Honestly, it's the opposite of std::formatter<...> customizations.

Felt like half a day of work when I started typing, but now it sounds like a whole week of work :)

the-moisrex avatar Aug 07 '24 22:08 the-moisrex

@lemire And also, if we provide customizations for these types, these types need to be fully provided not half-in half-out like map<std::string, T>.

Maybe the user would want to provide a customization for username class, and then wants to have this: map<username, int> for example.

The point of this is to make nested ideas work, because now we can.

Imagine map<username, vector<username>> for a list of friends for example.

the-moisrex avatar Aug 08 '24 01:08 the-moisrex

@the-moisrex And we need to write tests and generate some benchmarks. We want solid support.

C++26 introduces reflection (ping @FranciscoThiesen) and so we can automatically support custom classes... E.g.,

struct myclass {
float x;
float y;
float z
}

... can be supported without any effort on the part of the programmer. Of course, C++26 compilers are not yet around, but soon enough...

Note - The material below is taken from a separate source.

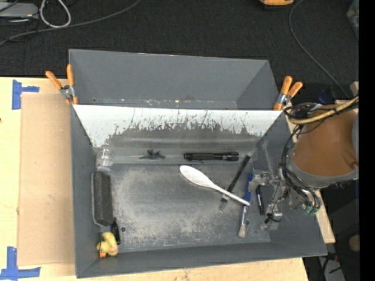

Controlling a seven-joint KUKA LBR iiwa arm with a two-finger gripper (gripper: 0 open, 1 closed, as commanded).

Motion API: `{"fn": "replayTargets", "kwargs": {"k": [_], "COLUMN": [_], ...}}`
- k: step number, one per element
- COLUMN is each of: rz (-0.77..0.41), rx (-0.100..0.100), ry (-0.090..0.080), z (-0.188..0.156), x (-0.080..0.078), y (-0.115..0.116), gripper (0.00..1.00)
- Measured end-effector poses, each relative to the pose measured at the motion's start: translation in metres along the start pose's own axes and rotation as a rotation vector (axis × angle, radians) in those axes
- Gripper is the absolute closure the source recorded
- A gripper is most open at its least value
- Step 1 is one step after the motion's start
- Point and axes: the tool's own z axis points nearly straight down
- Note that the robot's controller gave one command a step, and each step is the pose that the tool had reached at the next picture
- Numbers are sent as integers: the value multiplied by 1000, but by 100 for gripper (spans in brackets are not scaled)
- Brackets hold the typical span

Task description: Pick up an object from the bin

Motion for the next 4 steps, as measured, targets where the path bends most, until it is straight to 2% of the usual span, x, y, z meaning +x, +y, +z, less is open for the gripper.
{"fn": "replayTargets", "kwargs": {"k": [1, 2, 3, 4], "rz": [-5, -261, -357, -612], "rx": [2, 2, 1, -2], "ry": [-7, -8, -5, -1], "z": [-3, 54, 58, 41], "x": [-2, -4, -3, 12], "y": [0, 2, 4, 18], "gripper": [0, 0, 0, 0]}}
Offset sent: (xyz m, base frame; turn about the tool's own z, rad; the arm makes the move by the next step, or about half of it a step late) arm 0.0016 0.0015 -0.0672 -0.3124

lemire avatar Aug 08 '24 03:08 lemire

@lemire I'm making a std directory to put each of mentioned above's deserialize tag_invoke function in its own file in order to make sure people don't have to include the whole standard library and opt-into each one that they need.

Question: Which exception-safety you'd prefer?

Let me explain, Here's a deserialize CPO implementation for vector<T, AllocT>:

template <typename T, typename AllocT, typename ValT>
error_code tag_invoke(deserialize_tag, ValT &val, std::vector<T, AllocT>& out)
    noexcept(!SIMDJSON_EXCEPTIONS && std::is_nothrow_default_constructible_v<T> && std::is_nothrow_copy_assignable_v<T>)
{
  using SIMDJSON_IMPLEMENTATION::ondemand::array;

  // For better error messages, don't use these as constraints on the tag_invoke CPO.
  static_assert(deserializable<T, ValT>, "The specified type inside the vector must itself be deserializable");
  static_assert(std::is_default_constructible_v<T>, "The specified type inside the vector must default constructible.");

  array arr;
  SIMDJSON_TRY(val.get_array().get(arr));
  for (auto v : arr) {
    T value;
    SIMDJSON_TRY(v.get<T>().get(value));
    SIMDJSON_CATCH(out.push_back(value), MEMALLOC);
  }
  return SUCCESS;
}

SIMDJSON_CATCH and SIMDJSON_IMMEDIATE_CATCH is defined as (in common_defs.h):

/// Catch exceptions immediately and convert them into returned error codes.
#define SIMDJSON_IMMEDIATE_CATCH(EXPR, ERR) try { (EXPR); } catch (...) { return ERR; }

#if SIMDJSON_EXCEPTIONS
#define SIMDJSON_CATCH(EXPR, ERR) (EXPR)
#else
#define SIMDJSON_CATCH(EXPR, ERR) SIMDJSON_IMMEDIATE_CATCH(EXPR, ERR)
#endif

Of course if T in vector<T> itself throws, then we should throw (It's not a good idea to force that even though we can).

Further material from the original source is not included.